MONTE VISTA— Service dog Spencer and her owner Emily (identities changed for protection) are tired of having to growl that they are legally allowed to be together in all locations. They have been denied entries from businesses such as some restaurants, retail stores and a local hospital. They would like to remind business owners and other organizations that they are protected under the Americans with Disabilities Act (ADA).
Recently, Spencer and Emily ran into a nurse who doesn’t seem to understand that. Emily needed a medical examination at the hospital. “I checked in, waited and everything was fine. When it was finally time to go into the examination room the nurse did not want to permit Spencer entry. I told the nurse that I go everywhere with my service dog and that was the ADA law. The nurse told me that she was the law in the hospital and that it was her policy,” she said.
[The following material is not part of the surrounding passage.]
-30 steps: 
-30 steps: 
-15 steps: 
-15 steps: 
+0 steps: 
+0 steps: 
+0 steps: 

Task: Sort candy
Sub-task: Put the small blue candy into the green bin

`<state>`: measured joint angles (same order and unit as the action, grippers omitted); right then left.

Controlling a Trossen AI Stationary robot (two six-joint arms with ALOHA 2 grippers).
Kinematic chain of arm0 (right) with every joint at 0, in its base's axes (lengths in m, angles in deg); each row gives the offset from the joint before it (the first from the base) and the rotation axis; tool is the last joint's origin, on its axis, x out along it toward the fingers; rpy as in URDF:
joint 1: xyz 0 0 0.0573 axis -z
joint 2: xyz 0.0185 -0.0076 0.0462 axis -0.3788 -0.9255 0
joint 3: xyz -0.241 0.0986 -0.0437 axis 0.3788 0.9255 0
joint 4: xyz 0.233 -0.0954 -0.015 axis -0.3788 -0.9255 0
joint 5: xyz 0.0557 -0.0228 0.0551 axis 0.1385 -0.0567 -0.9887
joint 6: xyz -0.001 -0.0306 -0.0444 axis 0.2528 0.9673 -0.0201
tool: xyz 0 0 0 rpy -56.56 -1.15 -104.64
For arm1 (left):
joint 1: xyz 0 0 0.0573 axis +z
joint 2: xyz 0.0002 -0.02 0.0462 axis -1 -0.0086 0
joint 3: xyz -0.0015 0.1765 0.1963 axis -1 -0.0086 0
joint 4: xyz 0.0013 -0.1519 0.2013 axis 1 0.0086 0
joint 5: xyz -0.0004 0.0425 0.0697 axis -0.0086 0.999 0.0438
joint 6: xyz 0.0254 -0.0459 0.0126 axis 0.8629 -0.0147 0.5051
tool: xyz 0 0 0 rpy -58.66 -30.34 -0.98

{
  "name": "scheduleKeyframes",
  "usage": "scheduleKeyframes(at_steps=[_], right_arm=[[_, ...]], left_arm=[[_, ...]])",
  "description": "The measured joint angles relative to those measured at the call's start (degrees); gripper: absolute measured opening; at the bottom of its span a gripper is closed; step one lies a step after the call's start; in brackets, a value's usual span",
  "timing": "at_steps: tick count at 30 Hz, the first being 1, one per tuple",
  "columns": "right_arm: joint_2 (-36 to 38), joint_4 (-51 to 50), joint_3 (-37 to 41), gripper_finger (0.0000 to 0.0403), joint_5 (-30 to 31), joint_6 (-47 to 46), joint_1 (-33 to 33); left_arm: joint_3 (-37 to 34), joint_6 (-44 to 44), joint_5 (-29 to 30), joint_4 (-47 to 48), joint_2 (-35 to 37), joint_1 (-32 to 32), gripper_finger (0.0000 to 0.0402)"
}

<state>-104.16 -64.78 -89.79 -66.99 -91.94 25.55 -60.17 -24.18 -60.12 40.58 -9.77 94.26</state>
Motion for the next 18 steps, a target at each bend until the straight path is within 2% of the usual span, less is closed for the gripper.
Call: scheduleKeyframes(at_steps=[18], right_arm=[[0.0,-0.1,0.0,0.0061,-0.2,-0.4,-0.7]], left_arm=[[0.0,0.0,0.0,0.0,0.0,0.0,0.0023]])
Under ADA, the story told by Emily is unacceptable. The law in reference to where service dogs are permitted provided by the U.S. Department of Justice reads as follows: “Under the ADA, state and local governments, businesses and nonprofit organizations that serve the public generally must allow service animals to accompany people with disabilities in all areas of the facility where the public is normally allowed to go. For example, in a hospital it would be inappropriate to exclude a service animal from areas such as patient rooms, clinics, cafeterias, or examination rooms. However, it may be appropriate to exclude a service animal from operating rooms or burn units where the animal’s presence may compromise a sterile environment.”
Another situation Emily ran into is a restaurant stating that the dog looked scary. Emily and her dog were not allowed access into areas of the restaurant they desired to sit. The same law also states that allergies or fear of dogs is not a valid reason for denying access or refusing service to people using service animals. It further dictates that places that prepare food cannot deny entry in public areas even under local prohibitions, and that patrons with service animals cannot be treated less desirable than other customers or be isolated.
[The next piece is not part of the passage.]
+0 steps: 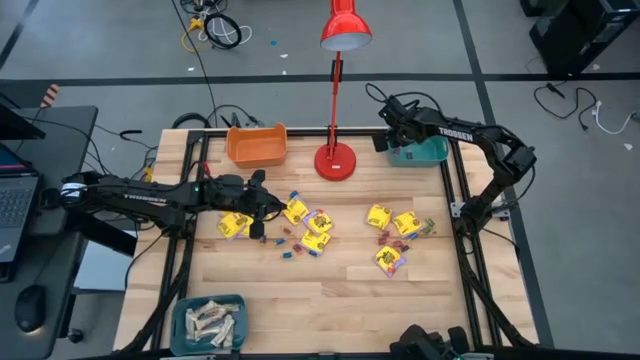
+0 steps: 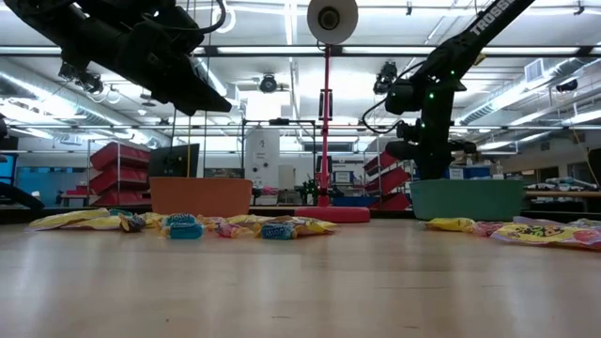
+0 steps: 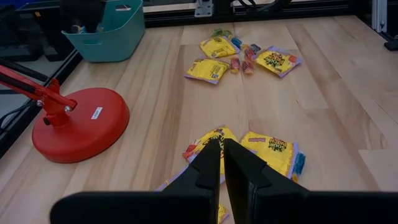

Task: Sort candy
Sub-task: Put the small blue candy into the green bin

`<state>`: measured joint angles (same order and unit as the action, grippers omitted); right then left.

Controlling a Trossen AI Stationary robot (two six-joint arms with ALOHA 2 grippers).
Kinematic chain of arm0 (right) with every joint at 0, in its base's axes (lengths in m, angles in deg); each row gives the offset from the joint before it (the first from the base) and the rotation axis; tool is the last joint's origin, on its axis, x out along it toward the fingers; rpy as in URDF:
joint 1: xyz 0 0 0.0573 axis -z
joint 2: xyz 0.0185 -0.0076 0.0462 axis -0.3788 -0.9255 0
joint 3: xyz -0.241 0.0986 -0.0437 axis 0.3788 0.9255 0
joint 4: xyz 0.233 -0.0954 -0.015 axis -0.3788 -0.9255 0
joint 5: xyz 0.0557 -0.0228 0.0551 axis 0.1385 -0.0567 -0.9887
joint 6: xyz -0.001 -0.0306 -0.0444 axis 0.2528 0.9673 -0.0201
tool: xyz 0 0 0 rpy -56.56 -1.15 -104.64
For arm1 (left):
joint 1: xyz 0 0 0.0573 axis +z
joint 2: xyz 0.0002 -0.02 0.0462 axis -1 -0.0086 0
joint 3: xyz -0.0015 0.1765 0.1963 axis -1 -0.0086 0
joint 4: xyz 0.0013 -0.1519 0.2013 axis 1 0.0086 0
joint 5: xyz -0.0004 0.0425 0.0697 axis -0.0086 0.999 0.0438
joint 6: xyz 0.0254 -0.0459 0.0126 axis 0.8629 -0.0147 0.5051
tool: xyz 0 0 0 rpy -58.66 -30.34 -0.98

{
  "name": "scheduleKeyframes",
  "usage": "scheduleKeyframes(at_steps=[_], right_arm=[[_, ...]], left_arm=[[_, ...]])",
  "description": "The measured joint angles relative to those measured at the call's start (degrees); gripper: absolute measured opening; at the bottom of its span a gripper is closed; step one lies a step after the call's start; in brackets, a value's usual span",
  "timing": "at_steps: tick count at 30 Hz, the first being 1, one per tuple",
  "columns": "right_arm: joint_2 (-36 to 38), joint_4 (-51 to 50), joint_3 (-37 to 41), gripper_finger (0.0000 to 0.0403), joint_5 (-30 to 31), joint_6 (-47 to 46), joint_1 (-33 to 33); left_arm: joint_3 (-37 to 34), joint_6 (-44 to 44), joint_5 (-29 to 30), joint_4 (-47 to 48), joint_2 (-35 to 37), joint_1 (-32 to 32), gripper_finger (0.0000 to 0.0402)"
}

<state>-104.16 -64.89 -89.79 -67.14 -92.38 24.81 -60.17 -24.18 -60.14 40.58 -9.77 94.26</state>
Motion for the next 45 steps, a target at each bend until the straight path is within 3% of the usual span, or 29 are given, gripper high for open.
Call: scheduleKeyframes(at_steps=[25,45], right_arm=[[0.0,-4.9,0.0,0.0061,-1.0,-3.2,0.0],[0.1,-0.3,4.1,0.0074,-1.1,-2.0,0.7]], left_arm=[[0.0,0.0,0.0,0.0,0.0,0.0,0.0023],[0.0,0.0,0.0,0.0,0.0,0.0,0.0023]])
Some business owners may also wonder about whether a service dog is truly one due to some people abusing this or claiming their pets are service dogs. They can inquire but only very limitedly. The law stipulates that staff may ask two questions. Those questions are whether the animal is required due to a disability and what work or task the dog has been trained to perform. That is as far as it can go. Under ADA, questions asking for specific disability, documentation, identification cards or asking for demonstrations is prohibited.
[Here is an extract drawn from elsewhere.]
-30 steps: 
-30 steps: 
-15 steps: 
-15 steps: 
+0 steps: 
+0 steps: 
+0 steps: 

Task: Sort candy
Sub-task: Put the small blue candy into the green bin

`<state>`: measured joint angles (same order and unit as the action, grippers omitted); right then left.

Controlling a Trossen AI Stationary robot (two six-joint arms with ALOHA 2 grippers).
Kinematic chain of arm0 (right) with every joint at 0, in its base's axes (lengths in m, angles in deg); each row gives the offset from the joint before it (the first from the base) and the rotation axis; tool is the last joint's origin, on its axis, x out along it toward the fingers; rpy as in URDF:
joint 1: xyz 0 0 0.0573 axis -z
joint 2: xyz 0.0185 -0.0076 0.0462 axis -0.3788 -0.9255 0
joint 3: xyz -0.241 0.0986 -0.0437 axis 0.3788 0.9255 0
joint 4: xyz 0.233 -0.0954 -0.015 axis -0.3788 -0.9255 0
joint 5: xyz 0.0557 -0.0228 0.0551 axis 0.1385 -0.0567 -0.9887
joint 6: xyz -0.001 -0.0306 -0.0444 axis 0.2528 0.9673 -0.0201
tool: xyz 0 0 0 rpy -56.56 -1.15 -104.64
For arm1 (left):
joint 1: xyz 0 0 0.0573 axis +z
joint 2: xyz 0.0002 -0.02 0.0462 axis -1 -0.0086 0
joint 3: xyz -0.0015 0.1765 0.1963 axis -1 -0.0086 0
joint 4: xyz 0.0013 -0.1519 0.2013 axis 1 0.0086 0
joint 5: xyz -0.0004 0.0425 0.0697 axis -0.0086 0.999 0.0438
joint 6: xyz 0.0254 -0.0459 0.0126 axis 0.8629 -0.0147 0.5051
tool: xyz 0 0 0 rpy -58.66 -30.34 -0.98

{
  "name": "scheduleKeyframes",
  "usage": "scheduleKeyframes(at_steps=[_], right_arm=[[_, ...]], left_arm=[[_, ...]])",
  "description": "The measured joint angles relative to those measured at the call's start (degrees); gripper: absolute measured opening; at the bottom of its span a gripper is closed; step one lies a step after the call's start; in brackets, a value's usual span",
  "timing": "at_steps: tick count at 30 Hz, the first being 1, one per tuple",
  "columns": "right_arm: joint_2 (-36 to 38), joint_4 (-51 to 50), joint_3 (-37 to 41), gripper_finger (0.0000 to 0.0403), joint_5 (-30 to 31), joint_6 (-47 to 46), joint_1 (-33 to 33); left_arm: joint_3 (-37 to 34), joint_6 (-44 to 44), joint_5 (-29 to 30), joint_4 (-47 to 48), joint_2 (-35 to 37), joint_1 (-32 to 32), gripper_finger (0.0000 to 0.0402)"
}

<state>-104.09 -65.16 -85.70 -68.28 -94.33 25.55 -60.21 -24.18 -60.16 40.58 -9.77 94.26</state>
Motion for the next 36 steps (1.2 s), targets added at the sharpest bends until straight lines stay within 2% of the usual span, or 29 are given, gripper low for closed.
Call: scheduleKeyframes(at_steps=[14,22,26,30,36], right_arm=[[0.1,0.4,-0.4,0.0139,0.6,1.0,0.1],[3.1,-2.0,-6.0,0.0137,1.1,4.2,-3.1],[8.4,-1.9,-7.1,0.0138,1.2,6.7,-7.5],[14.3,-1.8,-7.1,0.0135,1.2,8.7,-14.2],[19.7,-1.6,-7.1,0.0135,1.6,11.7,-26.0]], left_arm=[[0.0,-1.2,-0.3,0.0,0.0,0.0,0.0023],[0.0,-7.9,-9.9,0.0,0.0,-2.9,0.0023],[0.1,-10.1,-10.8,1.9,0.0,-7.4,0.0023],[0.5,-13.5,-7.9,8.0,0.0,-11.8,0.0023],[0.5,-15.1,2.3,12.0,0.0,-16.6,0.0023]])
Emotional Support Animals (ESA) are another subject that is sometimes discussed and misunderstood. These animals are not trained to perform a duty. They are usually owned by people with depression and anxiety. Their duty is to offer emotional support and companionship to their owners who may be going through a difficult time. They are not required to be allowed in all public places. There is a distinction between them and trained and certified service dogs. It is up to individual business owners if they would like to allow this type of animal or not and are not under any obligation. However, Emotional Support Animals and their owners are offered some protections too. ESAs are legally allowed to be in housing that prohibits animals under the Fair Housing Act with proper documentation.
Emily feels that many businesses and organizations throughout the San Luis Valley do not respect or understand the service dog laws. She asks that owners and others in leadership or business start caring about being accommodating to people with true disabilities who require the help of a service animal for their health. The animal may the only thing standing between its owner and death.